Prompt
Beneath this instruction is a block of data; output from it exactly the lines that run from the one containing "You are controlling" through the one containing "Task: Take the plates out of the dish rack", inclusive.

(Stored items)
- - - -

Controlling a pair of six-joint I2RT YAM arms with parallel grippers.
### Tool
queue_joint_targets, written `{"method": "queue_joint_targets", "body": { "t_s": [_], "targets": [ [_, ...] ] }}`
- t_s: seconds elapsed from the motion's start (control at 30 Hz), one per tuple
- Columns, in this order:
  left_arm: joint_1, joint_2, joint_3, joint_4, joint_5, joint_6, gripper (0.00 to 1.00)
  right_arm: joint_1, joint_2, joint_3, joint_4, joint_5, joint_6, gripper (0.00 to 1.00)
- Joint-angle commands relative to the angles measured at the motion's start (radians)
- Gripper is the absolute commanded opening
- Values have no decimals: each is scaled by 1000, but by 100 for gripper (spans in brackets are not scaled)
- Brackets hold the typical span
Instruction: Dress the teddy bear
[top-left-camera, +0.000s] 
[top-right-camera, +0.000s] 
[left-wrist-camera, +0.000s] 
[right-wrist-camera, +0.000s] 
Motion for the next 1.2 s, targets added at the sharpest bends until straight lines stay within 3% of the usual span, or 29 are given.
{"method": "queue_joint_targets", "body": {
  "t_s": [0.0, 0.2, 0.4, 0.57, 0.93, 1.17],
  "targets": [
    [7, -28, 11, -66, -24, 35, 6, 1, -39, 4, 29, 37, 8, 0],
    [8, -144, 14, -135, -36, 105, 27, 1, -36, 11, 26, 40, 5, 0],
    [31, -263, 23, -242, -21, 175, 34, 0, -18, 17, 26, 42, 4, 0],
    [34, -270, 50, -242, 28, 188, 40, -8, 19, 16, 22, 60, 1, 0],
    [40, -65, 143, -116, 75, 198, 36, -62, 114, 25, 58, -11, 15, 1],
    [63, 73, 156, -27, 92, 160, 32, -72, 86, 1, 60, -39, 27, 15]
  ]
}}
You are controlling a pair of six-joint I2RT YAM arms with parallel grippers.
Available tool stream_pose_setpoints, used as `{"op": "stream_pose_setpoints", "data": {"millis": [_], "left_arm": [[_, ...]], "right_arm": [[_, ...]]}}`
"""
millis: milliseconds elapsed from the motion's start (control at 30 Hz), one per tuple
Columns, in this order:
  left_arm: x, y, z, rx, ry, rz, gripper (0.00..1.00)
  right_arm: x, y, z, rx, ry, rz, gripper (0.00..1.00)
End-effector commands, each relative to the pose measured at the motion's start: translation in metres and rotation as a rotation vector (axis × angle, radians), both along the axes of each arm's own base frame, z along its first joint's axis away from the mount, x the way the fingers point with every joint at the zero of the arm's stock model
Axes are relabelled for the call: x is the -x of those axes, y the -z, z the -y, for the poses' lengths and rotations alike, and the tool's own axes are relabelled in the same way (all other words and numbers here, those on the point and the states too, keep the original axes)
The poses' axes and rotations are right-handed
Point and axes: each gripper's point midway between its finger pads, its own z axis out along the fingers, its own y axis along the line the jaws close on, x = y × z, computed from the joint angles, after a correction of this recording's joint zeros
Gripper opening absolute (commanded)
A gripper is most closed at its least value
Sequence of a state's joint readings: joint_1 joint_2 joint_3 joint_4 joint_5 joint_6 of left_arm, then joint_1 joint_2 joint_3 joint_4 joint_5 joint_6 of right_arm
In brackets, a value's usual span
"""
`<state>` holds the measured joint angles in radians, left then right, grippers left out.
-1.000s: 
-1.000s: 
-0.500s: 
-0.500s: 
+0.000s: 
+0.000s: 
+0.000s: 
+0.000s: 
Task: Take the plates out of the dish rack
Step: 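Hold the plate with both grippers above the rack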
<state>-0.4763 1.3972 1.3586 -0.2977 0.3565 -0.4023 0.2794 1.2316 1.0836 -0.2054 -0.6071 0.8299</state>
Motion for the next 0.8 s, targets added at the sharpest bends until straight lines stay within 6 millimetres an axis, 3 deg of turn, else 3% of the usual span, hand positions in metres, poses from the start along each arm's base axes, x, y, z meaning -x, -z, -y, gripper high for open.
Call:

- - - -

Exercise response
You are controlling a pair of six-joint I2RT YAM arms with parallel grippers.
Available tool stream_pose_setpoints, used as `{"op": "stream_pose_setpoints", "data": {"millis": [_], "left_arm": [[_, ...]], "right_arm": [[_, ...]]}}`
"""
millis: milliseconds elapsed from the motion's start (control at 30 Hz), one per tuple
Columns, in this order:
  left_arm: x, y, z, rx, ry, rz, gripper (0.00..1.00)
  right_arm: x, y, z, rx, ry, rz, gripper (0.00..1.00)
End-effector commands, each relative to the pose measured at the motion's start: translation in metres and rotation as a rotation vector (axis × angle, radians), both along the axes of each arm's own base frame, z along its first joint's axis away from the mount, x the way the fingers point with every joint at the zero of the arm's stock model
Axes are relabelled for the call: x is the -x of those axes, y the -z, z the -y, for the poses' lengths and rotations alike, and the tool's own axes are relabelled in the same way (all other words and numbers here, those on the point and the states too, keep the original axes)
The poses' axes and rotations are right-handed
Point and axes: each gripper's point midway between its finger pads, its own z axis out along the fingers, its own y axis along the line the jaws close on, x = y × z, computed from the joint angles, after a correction of this recording's joint zeros
Gripper opening absolute (commanded)
A gripper is most closed at its least value
Sequence of a state's joint readings: joint_1 joint_2 joint_3 joint_4 joint_5 joint_6 of left_arm, then joint_1 joint_2 joint_3 joint_4 joint_5 joint_6 of right_arm
In brackets, a value's usual span
"""
`<state>` holds the measured joint angles in radians, left then right, grippers left out.
-1.000s: 
-1.000s: 
-0.500s: 
-0.500s: 
+0.000s: 
+0.000s: 
+0.000s: 
+0.000s: 
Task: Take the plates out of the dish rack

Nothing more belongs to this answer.